### WHAT YOU ARE ASKED TO DO
Send back the entries below exactly as they appear.

### INPUT FOR THIS TASK
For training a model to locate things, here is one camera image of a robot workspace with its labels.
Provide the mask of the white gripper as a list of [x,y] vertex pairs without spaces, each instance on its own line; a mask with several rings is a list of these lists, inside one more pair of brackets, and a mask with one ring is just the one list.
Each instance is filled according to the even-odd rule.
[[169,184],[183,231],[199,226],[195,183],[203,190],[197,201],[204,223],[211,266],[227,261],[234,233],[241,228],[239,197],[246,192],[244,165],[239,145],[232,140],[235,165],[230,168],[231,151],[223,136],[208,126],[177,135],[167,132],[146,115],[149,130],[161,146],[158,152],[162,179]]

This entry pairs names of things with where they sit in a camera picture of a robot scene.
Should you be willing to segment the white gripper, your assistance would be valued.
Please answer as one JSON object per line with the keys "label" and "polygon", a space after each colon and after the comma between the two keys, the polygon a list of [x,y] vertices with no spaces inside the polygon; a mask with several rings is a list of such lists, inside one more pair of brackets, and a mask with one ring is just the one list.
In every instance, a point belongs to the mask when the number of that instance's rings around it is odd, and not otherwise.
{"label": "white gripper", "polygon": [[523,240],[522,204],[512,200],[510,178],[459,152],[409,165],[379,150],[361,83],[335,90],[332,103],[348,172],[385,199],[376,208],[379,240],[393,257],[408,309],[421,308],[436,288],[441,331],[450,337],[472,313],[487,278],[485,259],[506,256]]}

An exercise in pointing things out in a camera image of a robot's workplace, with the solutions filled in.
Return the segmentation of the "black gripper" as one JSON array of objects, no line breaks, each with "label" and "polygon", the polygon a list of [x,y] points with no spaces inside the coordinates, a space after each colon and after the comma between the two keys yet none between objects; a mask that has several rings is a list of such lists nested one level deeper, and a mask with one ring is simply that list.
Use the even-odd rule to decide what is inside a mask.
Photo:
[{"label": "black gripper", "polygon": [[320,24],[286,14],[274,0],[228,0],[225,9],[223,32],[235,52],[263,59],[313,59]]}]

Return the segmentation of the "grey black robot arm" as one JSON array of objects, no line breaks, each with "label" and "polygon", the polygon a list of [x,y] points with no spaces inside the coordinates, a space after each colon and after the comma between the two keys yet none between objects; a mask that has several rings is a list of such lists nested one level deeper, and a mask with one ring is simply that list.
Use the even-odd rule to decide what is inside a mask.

### ANSWER SECTION
For training a model to locate things, here is one camera image of a robot workspace with its labels.
Provide the mask of the white gripper as a list of [x,y] vertex pairs without spaces, each instance on its own line; a mask with several rings is a list of these lists, inside one more pair of brackets, and a mask with one ring is just the one list.
Each instance is filled according to the even-odd rule.
[[169,184],[183,231],[199,226],[195,183],[203,190],[197,201],[204,223],[211,266],[227,261],[234,233],[241,228],[239,197],[246,192],[244,165],[239,145],[232,140],[235,165],[230,168],[231,151],[223,136],[208,126],[177,135],[167,132],[146,115],[149,130],[161,146],[158,152],[162,179]]

This entry pairs names of things with where they sit in a camera picture of a robot scene.
Should you be willing to segment the white gripper, your assistance would be valued.
Please answer as one JSON object per line with the keys "label" and "polygon", a space after each colon and after the comma between the two keys, the polygon a list of [x,y] vertices with no spaces inside the polygon; a mask with several rings is a list of such lists, inside one more pair of brackets, and a mask with one ring is just the one list.
In every instance, a point belongs to the mask when the number of that instance's rings around it is odd, and not otherwise.
{"label": "white gripper", "polygon": [[523,240],[522,204],[512,200],[510,178],[459,152],[409,165],[379,150],[361,83],[335,90],[332,103],[348,172],[385,199],[376,208],[379,240],[393,257],[408,309],[421,308],[436,288],[441,331],[450,337],[472,313],[487,278],[485,259],[506,256]]}

An exercise in pointing things out in a camera image of a robot's workplace, with the solutions filled in.
Return the segmentation of the "black gripper" as one JSON array of objects, no line breaks, each with "label" and "polygon", the polygon a list of [x,y] points with no spaces inside the coordinates, a space after each colon and after the comma between the two keys yet none between objects; a mask that has several rings is a list of such lists nested one level deeper, and a mask with one ring is simply that list.
Use the even-odd rule to decide what is inside a mask.
Photo:
[{"label": "black gripper", "polygon": [[320,24],[286,14],[274,0],[228,0],[225,9],[223,32],[235,52],[263,59],[313,59]]}]

Return the segmentation of the "grey black robot arm" as one JSON array of objects, no line breaks, each with "label" and "polygon", the polygon a list of [x,y] points with no spaces inside the coordinates, a space after each colon and after the comma between the two keys yet none between objects; a mask that has several rings is a list of such lists nested one level deeper, and a mask with one ring is simply that list.
Use the even-odd rule to decide what is inside a mask.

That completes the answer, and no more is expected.